Originally Posted by *marieangela* 
My 2yo doesn't want his hair cut and I haven't forced the issue. I personally think he looks adorable and like a little rock star with his shaggy hair, but many family members comment negatively on it. His bangs, too, are getting into his eyes. I put a bobby pin in for a little while the other day and my mom couldn't get over it. The way he plays, though, he lost it quickly. I'm not much help, I guess. I'm not sure what to do either. I had never thought of a boyish headband. My older son has thick straight hair, like your son's. He has had everything from longish, in-the-eyes bangs and a mohawk to really short hair. I let him decide what he wants to do with his hair, too.

Actually, the one thing I like about my son having short hair is that he has a double crown that actually makes him have a faux-hawk. Sometimes my husband and I privately refer to him as our little Rhodesian Ridgeback.







But he can't have long hair in the summer, it's way too hot, so in the winter I hate to get it cut short.. that's for warm weather.


----------



## Embee (May 3, 2002)

I had to giggle when I saw the pic (your DS is dear!), because my DS had a similiar style when he was 2-4 and that was when we referred to his hair as SHORT.







He's 7 now and it's down to his er um, crack.









I'm not sure what to say advice wise. I never really had a say. DS wanted his hair cut short ONCE at 2 1/2 and so we did it. He didn't like it, grew it out and it's been long again ever since.

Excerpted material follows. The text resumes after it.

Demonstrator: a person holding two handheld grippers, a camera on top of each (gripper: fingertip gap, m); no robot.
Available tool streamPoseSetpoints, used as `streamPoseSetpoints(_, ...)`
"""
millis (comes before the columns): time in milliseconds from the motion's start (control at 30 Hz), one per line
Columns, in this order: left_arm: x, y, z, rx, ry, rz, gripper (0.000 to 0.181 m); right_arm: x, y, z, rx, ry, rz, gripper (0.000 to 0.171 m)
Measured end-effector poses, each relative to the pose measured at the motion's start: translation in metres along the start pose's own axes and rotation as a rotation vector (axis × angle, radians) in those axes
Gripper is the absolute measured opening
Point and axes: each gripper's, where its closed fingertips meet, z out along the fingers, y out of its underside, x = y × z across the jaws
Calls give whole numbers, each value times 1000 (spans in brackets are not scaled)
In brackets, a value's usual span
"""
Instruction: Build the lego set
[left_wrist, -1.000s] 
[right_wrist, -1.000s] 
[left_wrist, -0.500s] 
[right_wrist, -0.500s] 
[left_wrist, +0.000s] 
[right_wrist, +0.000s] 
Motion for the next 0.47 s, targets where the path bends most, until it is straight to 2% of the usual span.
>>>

Oh, someone mentioned about the bangs... DS grew his out by about age 5 or so and this has worked well and looks better I think, particularly for a boy I suppose. Also, he can keep it all back in a pony tail and be hair free if he wishes.

The best and good luck with whatever you decide.


----------



## zansmama (Feb 17, 2006)

I just cut ds's hair in a fit of spontanaeity. it's not short, but it's shorter than it was, and we both miss it. He says he wants to grow it down to the floor now.
My advice, wait 'till you're sure, and don't cut much. You can always cut it again, but you can't uncut it. Of course, it _will_ grow...


----------



## ColwynsMommy (Aug 2, 2004)

Okay, so, I trimmed the boys' hair today. The baby just got a trim off the back so it didn't look so mullet-y. Here's a picture of how his hair used to look. I buzzed it at the end of summer for my mom who was having a very difficult time with something. I know, odd reason.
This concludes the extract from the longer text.